I’m sure most of us are familiar with the saying, ‘...love your neighbour as yourself’.
A lot of us make use of it regularly without actually having an understanding of what it is. There may be other views on it, but today, I want to share my view with you.
Before you go all ‘love your neighbour as yourself’, ask the big question ‘Do I love myself?’ It is important to ask that because you can’t give what you don’t have.
You have to love yourself enough to love someone else correctly. It is the amount of love you have for yourself that will reflect on how you treat yourself and the people around you.
What does self-love mean to you?
Self-love is beyond ecstatic feelings or having butterflies in one’s tummy. Self-love does not always mean comfort or pleasure; it could be a sacrifice.
It could mean giving up toxic habits for healthier ones, giving up junk for healthier food choices, hitting the gym instead of going for quick-fix creams and medications, it could mean enduring the pain because you have something to gain just like the fitness saying 'No pain, no gain’.
Self-love could mean healing from childhood trauma so you can treat people better.
Remember hurt people, hurt people?
When you’re broken, you tend to see other people through the lens of hurt or brokenness, instead of love, and instead of showing care, love, or affection, you tend to emit hatred, resentment, jealousy, and revenge.
You suspect everyone who comes close to you because you’re judging them from a place of hurt and not love.
This happens because you’ve not healed enough to be a source of healing to someone else, you’ve not experienced love enough to be able to love others, and you struggle to treat people rightly because you’re still struggling with yourself.

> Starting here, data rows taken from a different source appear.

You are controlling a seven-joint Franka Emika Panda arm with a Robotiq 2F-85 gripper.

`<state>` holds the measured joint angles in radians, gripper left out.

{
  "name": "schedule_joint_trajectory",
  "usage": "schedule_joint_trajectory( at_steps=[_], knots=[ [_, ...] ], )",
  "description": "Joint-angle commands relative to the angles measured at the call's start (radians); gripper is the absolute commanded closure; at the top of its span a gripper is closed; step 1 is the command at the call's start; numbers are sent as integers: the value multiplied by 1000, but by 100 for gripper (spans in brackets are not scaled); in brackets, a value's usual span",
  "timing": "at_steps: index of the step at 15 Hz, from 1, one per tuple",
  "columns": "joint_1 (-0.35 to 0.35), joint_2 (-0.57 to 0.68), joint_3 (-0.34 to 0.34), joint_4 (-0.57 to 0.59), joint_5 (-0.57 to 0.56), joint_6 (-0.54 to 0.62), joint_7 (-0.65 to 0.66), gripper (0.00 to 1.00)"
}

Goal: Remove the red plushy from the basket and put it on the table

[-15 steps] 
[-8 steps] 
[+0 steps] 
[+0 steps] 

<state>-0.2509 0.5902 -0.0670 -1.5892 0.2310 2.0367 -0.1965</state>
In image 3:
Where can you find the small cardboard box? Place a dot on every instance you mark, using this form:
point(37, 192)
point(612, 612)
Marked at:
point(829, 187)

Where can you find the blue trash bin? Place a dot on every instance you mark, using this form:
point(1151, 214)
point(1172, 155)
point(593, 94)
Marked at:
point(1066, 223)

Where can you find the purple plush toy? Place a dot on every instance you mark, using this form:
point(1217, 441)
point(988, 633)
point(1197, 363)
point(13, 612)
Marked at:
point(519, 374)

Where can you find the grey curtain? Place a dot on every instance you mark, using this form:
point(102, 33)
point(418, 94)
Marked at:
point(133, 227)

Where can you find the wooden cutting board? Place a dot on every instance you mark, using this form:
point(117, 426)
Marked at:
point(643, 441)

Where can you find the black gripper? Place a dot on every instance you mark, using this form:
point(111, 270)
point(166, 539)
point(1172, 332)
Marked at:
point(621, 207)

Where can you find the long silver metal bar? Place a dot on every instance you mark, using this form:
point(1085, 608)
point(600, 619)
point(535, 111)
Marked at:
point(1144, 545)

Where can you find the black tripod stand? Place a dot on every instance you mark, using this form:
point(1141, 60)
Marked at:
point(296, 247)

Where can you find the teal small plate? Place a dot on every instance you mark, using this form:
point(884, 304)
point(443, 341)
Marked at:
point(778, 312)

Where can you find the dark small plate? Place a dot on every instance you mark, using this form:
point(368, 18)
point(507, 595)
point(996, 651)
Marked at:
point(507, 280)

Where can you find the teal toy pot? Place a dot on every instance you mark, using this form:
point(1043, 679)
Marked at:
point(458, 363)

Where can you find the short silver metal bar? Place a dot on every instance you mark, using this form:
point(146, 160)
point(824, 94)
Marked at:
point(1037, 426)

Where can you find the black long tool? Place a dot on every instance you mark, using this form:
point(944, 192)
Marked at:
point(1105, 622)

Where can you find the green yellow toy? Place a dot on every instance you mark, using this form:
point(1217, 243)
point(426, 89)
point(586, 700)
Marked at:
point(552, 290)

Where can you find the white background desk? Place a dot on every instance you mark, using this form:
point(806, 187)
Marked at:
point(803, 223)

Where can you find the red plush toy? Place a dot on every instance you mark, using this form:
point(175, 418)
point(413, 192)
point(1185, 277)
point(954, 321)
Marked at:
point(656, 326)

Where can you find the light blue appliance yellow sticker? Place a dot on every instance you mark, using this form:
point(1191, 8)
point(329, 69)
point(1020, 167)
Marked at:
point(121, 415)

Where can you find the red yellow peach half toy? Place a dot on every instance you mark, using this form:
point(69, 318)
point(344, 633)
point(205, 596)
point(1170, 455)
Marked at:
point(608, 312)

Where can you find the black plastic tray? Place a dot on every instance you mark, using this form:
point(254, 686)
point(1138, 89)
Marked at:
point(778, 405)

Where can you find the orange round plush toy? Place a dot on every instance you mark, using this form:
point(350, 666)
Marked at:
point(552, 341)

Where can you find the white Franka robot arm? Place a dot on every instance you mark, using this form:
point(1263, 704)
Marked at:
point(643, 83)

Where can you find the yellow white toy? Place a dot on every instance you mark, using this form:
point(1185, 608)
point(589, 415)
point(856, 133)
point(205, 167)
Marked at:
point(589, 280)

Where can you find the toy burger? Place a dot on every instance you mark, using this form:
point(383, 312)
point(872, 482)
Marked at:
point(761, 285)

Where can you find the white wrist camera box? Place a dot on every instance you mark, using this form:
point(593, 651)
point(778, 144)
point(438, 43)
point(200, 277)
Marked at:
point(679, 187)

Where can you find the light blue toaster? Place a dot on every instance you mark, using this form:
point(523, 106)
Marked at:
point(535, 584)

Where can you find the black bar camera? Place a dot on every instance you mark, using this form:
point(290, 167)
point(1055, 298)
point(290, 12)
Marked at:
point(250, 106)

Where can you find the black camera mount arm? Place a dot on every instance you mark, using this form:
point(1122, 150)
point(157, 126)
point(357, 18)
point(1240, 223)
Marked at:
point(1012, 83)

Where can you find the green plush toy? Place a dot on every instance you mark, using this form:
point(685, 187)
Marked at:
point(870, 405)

Self-love is inside-out; it’s an overflow from what you have that others feel and enjoy. But first, you need to feel that love enough to be able to give it out.
Self-love could be reading or learning something new just to overcome ignorance, not because you compete with anybody, but because you’re out to become a better version of yourself.
It simply means that you love yourself enough to evolve, and so you pay the sacrifice of reading, researching, and self-development. You can’t teach what you’ve not learnt or studied about; you teach from your reservoir of knowledge or experience and that’s a function of self-love.